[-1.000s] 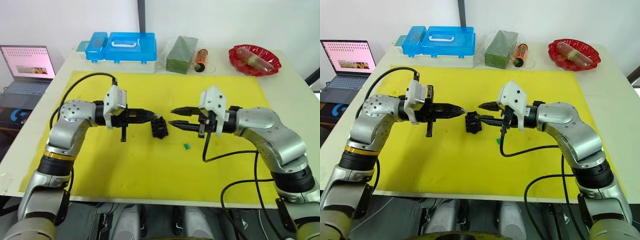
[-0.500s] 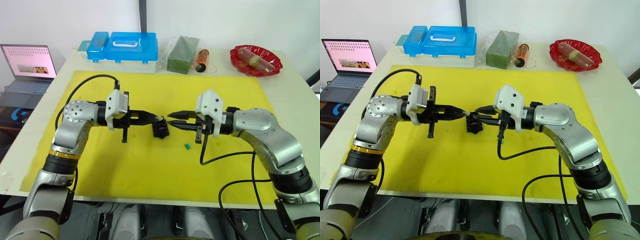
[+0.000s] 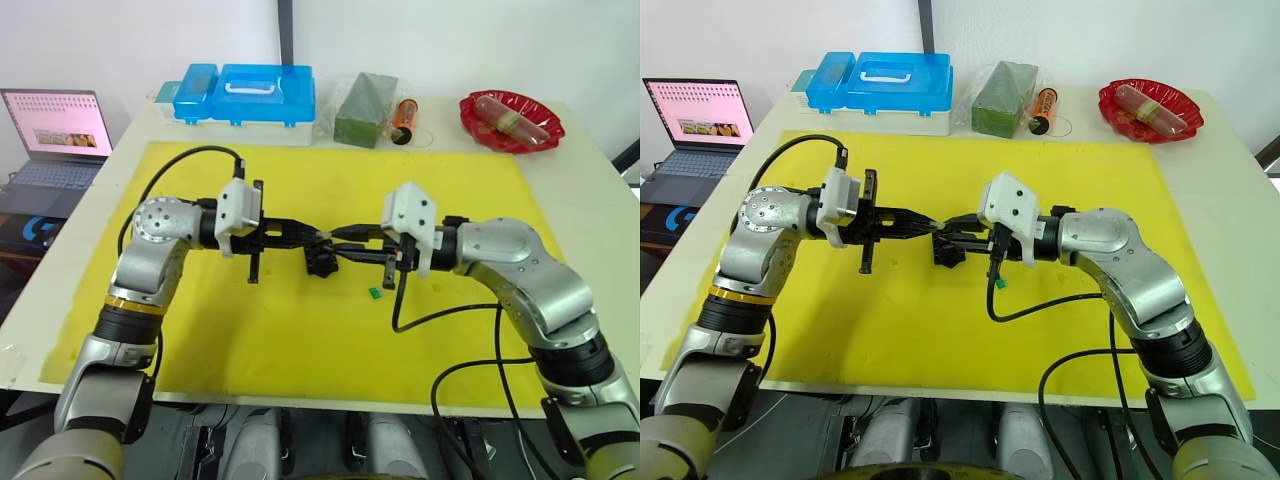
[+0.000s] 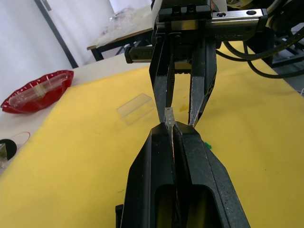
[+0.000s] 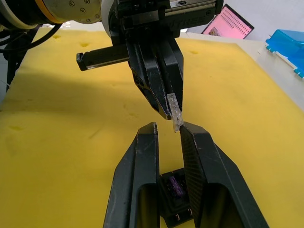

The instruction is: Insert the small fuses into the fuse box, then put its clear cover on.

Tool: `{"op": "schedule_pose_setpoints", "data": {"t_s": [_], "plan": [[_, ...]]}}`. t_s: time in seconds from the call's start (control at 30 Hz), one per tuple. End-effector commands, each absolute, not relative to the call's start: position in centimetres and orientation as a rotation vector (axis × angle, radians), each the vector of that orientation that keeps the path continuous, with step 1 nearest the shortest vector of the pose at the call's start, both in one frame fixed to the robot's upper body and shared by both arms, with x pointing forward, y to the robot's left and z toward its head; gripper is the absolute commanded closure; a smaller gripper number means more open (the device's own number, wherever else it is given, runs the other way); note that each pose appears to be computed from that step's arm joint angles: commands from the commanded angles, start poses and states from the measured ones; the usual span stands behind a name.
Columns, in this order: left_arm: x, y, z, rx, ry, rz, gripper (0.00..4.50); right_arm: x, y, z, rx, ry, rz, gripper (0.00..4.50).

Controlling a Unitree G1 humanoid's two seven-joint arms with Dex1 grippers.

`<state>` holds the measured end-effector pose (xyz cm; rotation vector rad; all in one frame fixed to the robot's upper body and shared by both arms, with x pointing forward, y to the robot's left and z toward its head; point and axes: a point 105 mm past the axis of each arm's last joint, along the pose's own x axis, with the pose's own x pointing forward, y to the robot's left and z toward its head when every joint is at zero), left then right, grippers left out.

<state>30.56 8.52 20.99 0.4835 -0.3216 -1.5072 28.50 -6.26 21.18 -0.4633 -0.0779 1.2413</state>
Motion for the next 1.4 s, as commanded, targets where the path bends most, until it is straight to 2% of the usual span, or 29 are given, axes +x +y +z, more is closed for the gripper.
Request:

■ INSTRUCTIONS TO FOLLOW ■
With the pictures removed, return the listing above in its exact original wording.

■ WRITTEN SOLUTION ■
[-1.000s] 
[-0.500s] 
[+0.000s] 
[+0.000s] 
[+0.000s] 

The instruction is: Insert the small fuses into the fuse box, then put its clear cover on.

Tool: `{"op": "schedule_pose_setpoints", "data": {"t_s": [_], "plan": [[_, ...]]}}`. t_s: time in seconds from the call's start (control at 30 Hz), one per tuple. End-effector commands, each absolute, not relative to the call's start: position in centimetres and orientation as a rotation vector (axis × angle, radians), each the vector of that orientation that keeps the path continuous, with step 1 nearest the shortest vector of the pose at the call's start, both in one frame fixed to the robot's upper body and shared by both arms, with x pointing forward, y to the robot's left and z toward its head; gripper is the absolute commanded closure; a smaller gripper number means more open (the device's own number, wherever else it is given, runs the other way); note that each pose appears to be computed from that step's arm joint angles: commands from the commanded angles, start poses and states from the measured ones; the usual span stands behind a name.
Columns, in this order: left_arm: x, y, z, rx, ry, rz, gripper (0.00..4.50); right_arm: x, y, z, rx, ry, rz, gripper (0.00..4.50).

Controlling a Unitree G1 humanoid's two seven-joint arms with Dex1 grippers.

`<state>` holds the measured end-effector pose (xyz cm; rotation vector rad; all in one frame fixed to the robot's upper body and shared by both arms, with x pointing forward, y to the robot's left and z toward its head; point and axes: a point 105 mm past the axis of each arm's last joint, along the pose's own x axis, with the pose's own x pointing forward, y to the robot's left and z toward its head when every joint is at zero), left then right, grippers left out.

<state>30.56 8.52 20.99 0.4835 -0.3216 -1.5072 28.50 -6.26 21.18 -0.4633 -0.0779 1.2413</state>
Motion for the next 1.4 s, as commanded, targets where the path bends most, until it is straight to 2% of the usual span, or 29 are given, axes +x +y +z, more is closed for the gripper.
Request:

No additional lines are needed for this answer.